[Entries taken from a collection]

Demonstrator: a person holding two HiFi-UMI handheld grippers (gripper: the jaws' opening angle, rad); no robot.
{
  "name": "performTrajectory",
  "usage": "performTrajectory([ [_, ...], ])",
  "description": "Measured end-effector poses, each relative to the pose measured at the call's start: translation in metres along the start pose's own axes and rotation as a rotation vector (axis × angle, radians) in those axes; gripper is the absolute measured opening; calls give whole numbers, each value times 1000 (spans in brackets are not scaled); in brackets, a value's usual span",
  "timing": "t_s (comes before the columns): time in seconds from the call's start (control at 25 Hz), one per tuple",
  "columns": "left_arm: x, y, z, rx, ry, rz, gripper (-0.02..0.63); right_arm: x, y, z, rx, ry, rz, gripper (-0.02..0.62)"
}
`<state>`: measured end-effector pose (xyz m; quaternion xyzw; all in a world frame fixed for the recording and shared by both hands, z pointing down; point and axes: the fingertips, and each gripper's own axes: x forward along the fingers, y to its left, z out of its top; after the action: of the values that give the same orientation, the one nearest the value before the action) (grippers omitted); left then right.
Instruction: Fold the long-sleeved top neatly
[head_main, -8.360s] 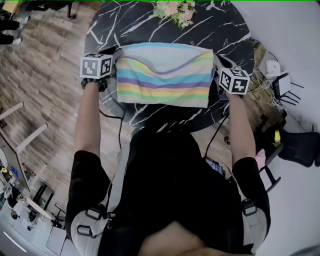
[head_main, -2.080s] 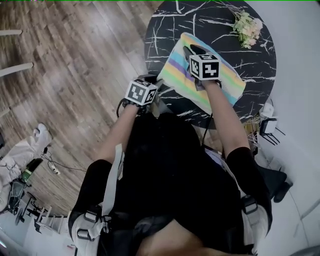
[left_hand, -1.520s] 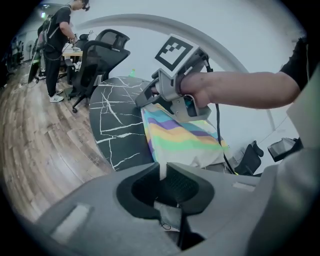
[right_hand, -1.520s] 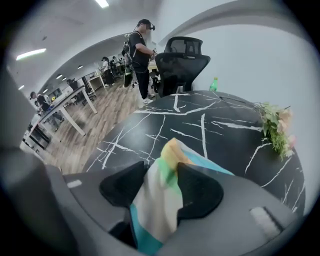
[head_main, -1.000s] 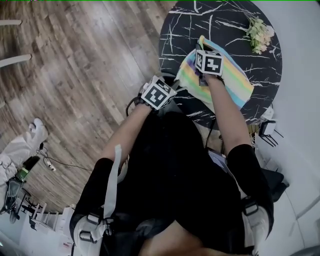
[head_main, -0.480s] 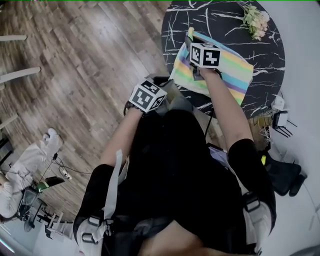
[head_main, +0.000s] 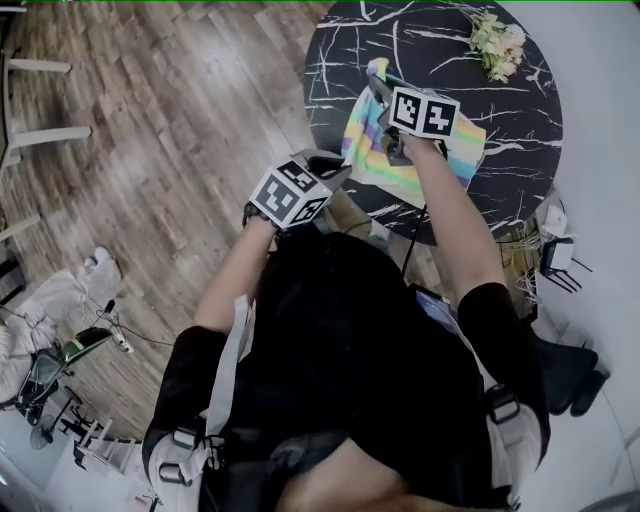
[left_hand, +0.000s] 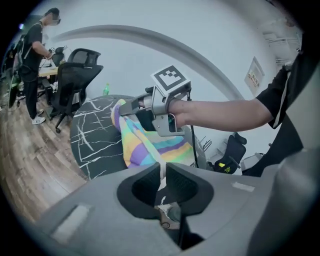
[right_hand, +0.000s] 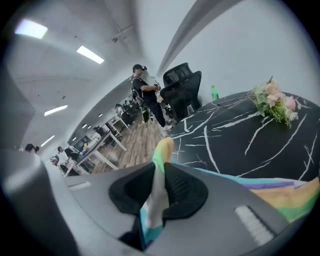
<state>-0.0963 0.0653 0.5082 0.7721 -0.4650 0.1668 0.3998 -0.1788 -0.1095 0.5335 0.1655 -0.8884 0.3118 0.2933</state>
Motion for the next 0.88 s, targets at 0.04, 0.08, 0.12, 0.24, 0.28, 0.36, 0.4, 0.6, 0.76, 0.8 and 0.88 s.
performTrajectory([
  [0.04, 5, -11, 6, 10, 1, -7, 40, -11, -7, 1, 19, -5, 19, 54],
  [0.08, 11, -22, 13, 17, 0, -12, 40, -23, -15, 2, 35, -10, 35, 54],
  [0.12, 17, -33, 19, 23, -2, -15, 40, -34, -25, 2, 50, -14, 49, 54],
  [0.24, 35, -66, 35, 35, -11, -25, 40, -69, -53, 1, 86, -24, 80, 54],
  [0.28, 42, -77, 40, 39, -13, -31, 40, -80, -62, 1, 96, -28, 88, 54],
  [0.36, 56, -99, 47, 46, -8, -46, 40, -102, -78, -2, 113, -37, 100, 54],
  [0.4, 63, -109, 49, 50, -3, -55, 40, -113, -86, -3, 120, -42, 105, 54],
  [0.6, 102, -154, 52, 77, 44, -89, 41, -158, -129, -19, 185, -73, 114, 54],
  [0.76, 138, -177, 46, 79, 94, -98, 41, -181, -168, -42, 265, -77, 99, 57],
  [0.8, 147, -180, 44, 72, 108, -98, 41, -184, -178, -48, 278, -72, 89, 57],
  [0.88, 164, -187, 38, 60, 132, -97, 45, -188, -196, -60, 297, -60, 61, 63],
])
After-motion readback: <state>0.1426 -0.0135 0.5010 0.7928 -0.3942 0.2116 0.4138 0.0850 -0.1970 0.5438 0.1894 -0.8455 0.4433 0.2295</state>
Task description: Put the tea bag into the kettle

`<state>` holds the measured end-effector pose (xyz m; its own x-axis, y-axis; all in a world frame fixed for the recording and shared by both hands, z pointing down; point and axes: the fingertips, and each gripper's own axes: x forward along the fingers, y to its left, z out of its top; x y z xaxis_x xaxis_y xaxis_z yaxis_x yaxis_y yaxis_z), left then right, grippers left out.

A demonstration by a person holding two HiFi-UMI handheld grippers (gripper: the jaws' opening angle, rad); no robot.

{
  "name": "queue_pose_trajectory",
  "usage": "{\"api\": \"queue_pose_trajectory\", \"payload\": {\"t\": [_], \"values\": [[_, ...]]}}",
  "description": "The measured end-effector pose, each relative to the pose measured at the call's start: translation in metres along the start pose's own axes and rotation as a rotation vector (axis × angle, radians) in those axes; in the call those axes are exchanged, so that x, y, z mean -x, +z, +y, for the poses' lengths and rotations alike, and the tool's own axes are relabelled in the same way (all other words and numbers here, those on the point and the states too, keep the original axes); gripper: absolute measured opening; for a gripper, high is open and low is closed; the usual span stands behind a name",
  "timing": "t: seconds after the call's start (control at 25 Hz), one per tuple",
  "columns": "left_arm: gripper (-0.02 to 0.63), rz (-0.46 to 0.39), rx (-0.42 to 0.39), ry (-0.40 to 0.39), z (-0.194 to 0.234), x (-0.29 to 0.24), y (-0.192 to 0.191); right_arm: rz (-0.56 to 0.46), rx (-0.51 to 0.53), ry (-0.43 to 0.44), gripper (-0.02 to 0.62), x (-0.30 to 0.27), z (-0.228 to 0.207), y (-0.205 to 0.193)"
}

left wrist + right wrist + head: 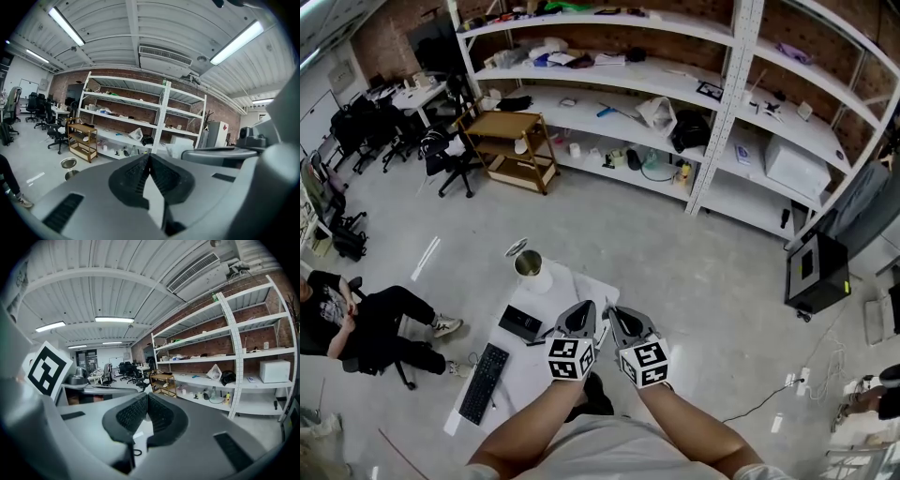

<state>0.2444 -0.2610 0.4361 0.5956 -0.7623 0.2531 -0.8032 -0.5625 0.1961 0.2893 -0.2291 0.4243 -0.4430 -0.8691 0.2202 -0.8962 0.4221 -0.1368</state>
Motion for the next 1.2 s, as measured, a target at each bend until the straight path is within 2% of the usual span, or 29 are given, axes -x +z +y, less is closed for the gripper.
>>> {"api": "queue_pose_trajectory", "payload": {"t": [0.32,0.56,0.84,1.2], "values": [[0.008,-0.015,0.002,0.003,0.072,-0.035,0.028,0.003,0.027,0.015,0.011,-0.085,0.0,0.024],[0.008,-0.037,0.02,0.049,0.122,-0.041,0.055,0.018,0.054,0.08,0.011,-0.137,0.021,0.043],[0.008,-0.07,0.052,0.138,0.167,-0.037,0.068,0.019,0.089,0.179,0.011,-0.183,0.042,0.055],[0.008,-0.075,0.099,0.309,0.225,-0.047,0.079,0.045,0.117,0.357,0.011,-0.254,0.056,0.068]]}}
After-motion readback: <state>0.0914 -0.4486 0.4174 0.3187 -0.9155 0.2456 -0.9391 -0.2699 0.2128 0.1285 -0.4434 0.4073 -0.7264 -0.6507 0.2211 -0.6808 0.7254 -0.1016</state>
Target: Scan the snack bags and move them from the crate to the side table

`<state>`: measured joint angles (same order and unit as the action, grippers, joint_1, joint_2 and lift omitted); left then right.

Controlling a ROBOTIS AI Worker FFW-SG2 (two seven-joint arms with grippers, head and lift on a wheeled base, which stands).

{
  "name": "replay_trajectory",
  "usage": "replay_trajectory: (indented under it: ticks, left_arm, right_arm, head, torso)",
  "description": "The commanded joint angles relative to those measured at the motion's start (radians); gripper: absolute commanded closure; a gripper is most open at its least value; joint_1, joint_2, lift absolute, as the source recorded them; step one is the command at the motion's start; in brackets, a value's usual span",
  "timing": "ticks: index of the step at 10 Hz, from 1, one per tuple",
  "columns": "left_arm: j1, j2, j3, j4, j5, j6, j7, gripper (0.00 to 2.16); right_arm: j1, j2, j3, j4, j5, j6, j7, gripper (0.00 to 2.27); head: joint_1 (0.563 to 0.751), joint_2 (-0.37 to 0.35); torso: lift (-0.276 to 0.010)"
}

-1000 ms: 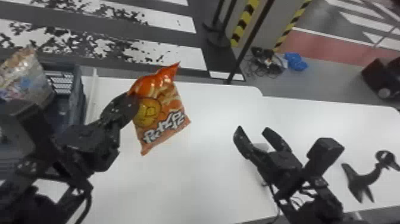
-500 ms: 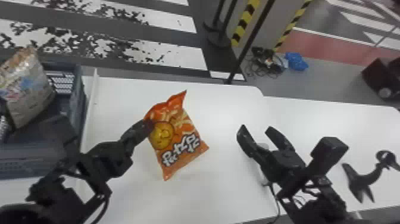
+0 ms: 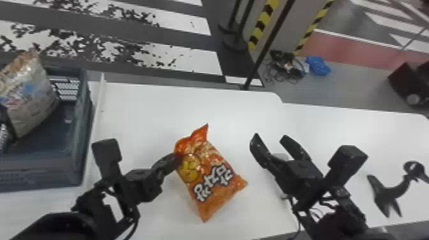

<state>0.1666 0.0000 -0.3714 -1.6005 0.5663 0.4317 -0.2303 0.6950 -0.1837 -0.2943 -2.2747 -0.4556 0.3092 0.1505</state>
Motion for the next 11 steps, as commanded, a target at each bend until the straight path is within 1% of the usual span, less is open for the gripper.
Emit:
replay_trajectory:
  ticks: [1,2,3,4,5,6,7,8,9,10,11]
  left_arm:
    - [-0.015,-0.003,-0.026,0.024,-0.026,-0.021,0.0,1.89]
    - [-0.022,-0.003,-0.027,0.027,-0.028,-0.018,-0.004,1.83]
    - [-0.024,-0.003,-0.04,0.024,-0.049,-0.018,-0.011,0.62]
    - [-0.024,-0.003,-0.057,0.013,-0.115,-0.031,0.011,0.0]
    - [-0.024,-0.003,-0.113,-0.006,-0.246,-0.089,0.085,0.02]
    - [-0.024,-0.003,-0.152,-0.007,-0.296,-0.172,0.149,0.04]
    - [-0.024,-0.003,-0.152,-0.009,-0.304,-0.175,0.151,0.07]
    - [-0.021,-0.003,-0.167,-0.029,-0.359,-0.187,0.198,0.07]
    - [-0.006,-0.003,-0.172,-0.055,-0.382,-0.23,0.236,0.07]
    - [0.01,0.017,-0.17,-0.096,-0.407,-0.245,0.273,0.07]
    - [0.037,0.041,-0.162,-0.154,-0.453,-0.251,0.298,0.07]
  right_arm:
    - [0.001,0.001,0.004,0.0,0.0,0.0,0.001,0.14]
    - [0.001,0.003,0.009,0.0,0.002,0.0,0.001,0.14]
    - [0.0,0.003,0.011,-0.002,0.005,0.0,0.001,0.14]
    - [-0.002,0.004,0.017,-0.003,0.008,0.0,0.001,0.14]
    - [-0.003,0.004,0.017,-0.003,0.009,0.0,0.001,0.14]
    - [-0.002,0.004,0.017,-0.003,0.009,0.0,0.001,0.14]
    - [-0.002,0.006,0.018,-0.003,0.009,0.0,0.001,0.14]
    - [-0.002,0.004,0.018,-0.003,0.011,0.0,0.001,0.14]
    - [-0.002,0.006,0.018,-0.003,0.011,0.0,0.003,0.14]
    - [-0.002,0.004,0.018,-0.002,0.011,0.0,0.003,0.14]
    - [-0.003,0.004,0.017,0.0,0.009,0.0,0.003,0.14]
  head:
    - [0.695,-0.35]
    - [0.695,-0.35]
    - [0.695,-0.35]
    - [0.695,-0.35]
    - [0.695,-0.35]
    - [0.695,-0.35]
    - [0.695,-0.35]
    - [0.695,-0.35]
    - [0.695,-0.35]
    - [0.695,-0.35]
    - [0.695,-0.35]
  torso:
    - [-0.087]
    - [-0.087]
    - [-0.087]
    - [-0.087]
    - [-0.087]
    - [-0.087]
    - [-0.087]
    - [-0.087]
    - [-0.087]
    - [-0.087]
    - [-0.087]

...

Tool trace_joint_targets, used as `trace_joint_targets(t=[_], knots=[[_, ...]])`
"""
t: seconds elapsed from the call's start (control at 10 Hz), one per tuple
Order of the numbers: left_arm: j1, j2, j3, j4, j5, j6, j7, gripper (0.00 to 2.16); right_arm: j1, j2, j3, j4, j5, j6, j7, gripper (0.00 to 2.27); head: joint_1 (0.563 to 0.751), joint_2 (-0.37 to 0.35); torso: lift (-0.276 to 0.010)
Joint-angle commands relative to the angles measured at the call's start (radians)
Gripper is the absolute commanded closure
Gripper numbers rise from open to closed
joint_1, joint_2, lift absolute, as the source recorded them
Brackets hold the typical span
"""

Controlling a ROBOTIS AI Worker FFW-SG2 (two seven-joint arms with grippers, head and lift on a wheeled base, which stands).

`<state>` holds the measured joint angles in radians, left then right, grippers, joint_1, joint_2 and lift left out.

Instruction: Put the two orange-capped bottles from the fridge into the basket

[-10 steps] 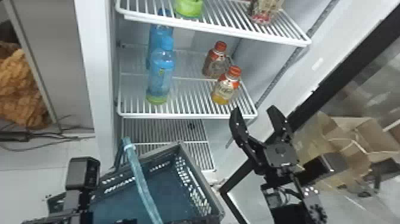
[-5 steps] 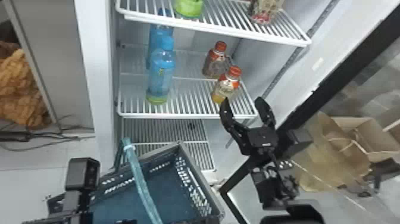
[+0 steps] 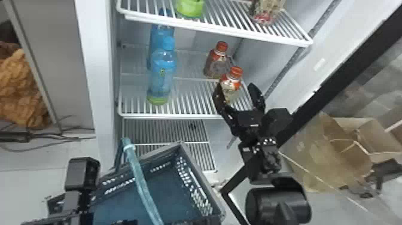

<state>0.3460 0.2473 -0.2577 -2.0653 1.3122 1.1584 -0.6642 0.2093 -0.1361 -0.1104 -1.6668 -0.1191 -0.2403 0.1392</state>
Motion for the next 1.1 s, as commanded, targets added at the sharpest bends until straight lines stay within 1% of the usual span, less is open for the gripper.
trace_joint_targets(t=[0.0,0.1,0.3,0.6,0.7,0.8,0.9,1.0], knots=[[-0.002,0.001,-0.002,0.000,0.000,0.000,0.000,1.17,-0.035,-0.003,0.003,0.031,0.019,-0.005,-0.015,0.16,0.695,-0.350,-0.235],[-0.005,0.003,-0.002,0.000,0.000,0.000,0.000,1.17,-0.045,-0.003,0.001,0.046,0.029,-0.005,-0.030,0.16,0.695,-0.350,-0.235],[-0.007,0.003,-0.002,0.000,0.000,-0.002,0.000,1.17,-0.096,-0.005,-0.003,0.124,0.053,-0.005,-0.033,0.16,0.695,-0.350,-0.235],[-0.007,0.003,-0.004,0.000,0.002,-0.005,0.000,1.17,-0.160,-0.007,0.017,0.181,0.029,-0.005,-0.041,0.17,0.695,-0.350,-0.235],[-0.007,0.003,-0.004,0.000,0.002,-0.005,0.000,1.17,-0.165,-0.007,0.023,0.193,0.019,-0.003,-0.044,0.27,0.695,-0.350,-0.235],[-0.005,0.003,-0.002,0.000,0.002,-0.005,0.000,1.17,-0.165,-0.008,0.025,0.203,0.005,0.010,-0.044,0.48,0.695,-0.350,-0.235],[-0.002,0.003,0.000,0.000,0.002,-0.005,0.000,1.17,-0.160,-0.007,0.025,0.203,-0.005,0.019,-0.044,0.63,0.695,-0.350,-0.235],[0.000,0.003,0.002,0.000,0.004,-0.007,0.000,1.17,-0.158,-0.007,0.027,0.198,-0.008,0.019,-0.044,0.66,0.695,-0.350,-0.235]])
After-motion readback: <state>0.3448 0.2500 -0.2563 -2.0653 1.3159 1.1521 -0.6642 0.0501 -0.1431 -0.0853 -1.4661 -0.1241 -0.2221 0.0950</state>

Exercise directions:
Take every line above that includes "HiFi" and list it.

Result for this task:
Demonstrator: a person holding two HiFi-UMI handheld grippers (gripper: the jaws' opening angle, rad); no robot.
A demonstration by a person holding two HiFi-UMI handheld grippers (gripper: the jaws' opening angle, rad); no robot.

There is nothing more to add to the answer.